ASSIGNMENT:
Print the full listing once more, exactly as given.

PROVIDED DATA:

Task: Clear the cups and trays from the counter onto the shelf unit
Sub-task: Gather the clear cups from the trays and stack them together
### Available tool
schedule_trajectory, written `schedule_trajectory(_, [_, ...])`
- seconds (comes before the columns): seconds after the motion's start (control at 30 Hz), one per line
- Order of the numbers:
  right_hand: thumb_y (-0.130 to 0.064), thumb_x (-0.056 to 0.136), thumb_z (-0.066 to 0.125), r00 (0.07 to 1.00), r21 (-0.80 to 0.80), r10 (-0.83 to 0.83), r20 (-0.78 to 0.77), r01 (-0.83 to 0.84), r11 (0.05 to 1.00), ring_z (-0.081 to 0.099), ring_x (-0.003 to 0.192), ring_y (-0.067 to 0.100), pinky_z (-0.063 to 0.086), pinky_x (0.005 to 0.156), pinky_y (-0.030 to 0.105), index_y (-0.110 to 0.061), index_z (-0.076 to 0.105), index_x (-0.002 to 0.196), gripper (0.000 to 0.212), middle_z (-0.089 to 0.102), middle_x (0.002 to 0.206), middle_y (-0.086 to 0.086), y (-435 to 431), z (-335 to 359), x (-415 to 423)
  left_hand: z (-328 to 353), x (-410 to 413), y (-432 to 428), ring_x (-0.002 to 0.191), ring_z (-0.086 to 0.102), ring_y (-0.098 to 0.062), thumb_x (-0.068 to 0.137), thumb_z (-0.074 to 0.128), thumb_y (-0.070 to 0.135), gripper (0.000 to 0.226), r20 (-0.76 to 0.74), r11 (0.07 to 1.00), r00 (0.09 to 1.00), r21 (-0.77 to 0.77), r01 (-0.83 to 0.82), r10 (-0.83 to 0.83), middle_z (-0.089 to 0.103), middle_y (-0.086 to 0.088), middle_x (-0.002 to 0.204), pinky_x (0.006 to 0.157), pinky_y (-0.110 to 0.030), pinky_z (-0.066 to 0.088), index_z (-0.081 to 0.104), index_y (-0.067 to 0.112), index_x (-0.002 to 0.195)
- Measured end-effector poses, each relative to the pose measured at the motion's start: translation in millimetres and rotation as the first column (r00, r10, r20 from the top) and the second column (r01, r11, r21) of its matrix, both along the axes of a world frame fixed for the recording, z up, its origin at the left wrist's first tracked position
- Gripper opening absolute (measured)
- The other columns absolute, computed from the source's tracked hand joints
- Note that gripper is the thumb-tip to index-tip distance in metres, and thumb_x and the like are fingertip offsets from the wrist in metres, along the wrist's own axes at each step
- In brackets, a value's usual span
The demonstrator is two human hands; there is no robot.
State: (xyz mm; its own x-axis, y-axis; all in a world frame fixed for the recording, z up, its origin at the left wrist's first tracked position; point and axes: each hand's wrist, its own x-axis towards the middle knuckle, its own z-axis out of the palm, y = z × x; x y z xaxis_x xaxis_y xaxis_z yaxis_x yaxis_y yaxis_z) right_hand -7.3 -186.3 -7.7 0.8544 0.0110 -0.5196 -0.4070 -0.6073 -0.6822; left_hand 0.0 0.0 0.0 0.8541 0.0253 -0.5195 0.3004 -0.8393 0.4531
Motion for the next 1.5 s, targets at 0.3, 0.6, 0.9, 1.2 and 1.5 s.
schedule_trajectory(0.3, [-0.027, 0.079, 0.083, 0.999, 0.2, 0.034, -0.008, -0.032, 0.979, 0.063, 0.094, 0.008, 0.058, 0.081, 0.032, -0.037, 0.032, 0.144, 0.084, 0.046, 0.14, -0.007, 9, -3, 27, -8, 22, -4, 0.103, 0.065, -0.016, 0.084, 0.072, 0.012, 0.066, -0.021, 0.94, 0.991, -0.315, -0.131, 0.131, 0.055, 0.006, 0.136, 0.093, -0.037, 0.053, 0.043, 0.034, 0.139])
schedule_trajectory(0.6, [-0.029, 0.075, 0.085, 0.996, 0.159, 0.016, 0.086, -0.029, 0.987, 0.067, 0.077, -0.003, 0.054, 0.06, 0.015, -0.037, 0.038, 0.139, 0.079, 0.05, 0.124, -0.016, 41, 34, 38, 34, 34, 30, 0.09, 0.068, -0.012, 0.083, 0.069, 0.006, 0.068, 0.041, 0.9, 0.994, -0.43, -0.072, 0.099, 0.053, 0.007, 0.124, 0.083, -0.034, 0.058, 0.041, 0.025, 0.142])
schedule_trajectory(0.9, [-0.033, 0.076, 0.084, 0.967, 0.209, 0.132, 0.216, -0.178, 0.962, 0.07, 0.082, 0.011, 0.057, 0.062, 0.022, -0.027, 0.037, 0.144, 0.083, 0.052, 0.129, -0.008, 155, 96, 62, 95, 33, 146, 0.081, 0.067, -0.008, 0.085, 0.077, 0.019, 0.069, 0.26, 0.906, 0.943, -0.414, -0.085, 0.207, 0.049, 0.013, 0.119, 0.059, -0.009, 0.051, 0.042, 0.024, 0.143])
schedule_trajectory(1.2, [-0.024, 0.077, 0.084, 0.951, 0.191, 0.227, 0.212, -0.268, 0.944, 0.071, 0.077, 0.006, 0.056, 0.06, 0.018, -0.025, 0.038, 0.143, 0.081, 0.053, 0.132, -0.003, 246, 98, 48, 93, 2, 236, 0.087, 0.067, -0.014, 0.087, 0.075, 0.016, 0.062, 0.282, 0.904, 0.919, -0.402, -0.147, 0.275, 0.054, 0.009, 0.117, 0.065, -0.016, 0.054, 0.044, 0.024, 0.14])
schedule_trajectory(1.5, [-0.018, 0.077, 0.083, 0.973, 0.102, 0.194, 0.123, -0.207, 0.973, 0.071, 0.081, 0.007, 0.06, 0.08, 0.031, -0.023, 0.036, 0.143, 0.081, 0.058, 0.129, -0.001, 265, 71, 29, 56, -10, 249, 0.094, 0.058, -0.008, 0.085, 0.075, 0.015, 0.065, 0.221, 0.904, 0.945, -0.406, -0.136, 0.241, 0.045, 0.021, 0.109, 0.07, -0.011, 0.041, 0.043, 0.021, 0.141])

SOLUTION:
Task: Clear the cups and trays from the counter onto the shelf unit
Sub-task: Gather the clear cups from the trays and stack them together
### Available tool
schedule_trajectory, written `schedule_trajectory(_, [_, ...])`
- seconds (comes before the columns): seconds after the motion's start (control at 30 Hz), one per line
- Order of the numbers:
  right_hand: thumb_y (-0.130 to 0.064), thumb_x (-0.056 to 0.136), thumb_z (-0.066 to 0.125), r00 (0.07 to 1.00), r21 (-0.80 to 0.80), r10 (-0.83 to 0.83), r20 (-0.78 to 0.77), r01 (-0.83 to 0.84), r11 (0.05 to 1.00), ring_z (-0.081 to 0.099), ring_x (-0.003 to 0.192), ring_y (-0.067 to 0.100), pinky_z (-0.063 to 0.086), pinky_x (0.005 to 0.156), pinky_y (-0.030 to 0.105), index_y (-0.110 to 0.061), index_z (-0.076 to 0.105), index_x (-0.002 to 0.196), gripper (0.000 to 0.212), middle_z (-0.089 to 0.102), middle_x (0.002 to 0.206), middle_y (-0.086 to 0.086), y (-435 to 431), z (-335 to 359), x (-415 to 423)
  left_hand: z (-328 to 353), x (-410 to 413), y (-432 to 428), ring_x (-0.002 to 0.191), ring_z (-0.086 to 0.102), ring_y (-0.098 to 0.062), thumb_x (-0.068 to 0.137), thumb_z (-0.074 to 0.128), thumb_y (-0.070 to 0.135), gripper (0.000 to 0.226), r20 (-0.76 to 0.74), r11 (0.07 to 1.00), r00 (0.09 to 1.00), r21 (-0.77 to 0.77), r01 (-0.83 to 0.82), r10 (-0.83 to 0.83), middle_z (-0.089 to 0.103), middle_y (-0.086 to 0.088), middle_x (-0.002 to 0.204), pinky_x (0.006 to 0.157), pinky_y (-0.110 to 0.030), pinky_z (-0.066 to 0.088), index_z (-0.081 to 0.104), index_y (-0.067 to 0.112), index_x (-0.002 to 0.195)
- Measured end-effector poses, each relative to the pose measured at the motion's start: translation in millimetres and rotation as the first column (r00, r10, r20 from the top) and the second column (r01, r11, r21) of its matrix, both along the axes of a world frame fixed for the recording, z up, its origin at the left wrist's first tracked position
- Gripper opening absolute (measured)
- The other columns absolute, computed from the source's tracked hand joints
- Note that gripper is the thumb-tip to index-tip distance in metres, and thumb_x and the like are fingertip offsets from the wrist in metres, along the wrist's own axes at each step
- In brackets, a value's usual span
The demonstrator is two human hands; there is no robot.
State: (xyz mm; its own x-axis, y-axis; all in a world frame fixed for the recording, z up, its origin at the left wrist's first tracked position; point and axes: each hand's wrist, its own x-axis towards the middle knuckle, its own z-axis out of the palm, y = z × x; x y z xaxis_x xaxis_y xaxis_z yaxis_x yaxis_y yaxis_z) right_hand -7.3 -186.3 -7.7 0.8544 0.0110 -0.5196 -0.4070 -0.6073 -0.6822; left_hand 0.0 0.0 0.0 0.8541 0.0253 -0.5195 0.3004 -0.8393 0.4531
Motion for the next 1.5 s, targets at 0.3, 0.6, 0.9, 1.2 and 1.5 s.
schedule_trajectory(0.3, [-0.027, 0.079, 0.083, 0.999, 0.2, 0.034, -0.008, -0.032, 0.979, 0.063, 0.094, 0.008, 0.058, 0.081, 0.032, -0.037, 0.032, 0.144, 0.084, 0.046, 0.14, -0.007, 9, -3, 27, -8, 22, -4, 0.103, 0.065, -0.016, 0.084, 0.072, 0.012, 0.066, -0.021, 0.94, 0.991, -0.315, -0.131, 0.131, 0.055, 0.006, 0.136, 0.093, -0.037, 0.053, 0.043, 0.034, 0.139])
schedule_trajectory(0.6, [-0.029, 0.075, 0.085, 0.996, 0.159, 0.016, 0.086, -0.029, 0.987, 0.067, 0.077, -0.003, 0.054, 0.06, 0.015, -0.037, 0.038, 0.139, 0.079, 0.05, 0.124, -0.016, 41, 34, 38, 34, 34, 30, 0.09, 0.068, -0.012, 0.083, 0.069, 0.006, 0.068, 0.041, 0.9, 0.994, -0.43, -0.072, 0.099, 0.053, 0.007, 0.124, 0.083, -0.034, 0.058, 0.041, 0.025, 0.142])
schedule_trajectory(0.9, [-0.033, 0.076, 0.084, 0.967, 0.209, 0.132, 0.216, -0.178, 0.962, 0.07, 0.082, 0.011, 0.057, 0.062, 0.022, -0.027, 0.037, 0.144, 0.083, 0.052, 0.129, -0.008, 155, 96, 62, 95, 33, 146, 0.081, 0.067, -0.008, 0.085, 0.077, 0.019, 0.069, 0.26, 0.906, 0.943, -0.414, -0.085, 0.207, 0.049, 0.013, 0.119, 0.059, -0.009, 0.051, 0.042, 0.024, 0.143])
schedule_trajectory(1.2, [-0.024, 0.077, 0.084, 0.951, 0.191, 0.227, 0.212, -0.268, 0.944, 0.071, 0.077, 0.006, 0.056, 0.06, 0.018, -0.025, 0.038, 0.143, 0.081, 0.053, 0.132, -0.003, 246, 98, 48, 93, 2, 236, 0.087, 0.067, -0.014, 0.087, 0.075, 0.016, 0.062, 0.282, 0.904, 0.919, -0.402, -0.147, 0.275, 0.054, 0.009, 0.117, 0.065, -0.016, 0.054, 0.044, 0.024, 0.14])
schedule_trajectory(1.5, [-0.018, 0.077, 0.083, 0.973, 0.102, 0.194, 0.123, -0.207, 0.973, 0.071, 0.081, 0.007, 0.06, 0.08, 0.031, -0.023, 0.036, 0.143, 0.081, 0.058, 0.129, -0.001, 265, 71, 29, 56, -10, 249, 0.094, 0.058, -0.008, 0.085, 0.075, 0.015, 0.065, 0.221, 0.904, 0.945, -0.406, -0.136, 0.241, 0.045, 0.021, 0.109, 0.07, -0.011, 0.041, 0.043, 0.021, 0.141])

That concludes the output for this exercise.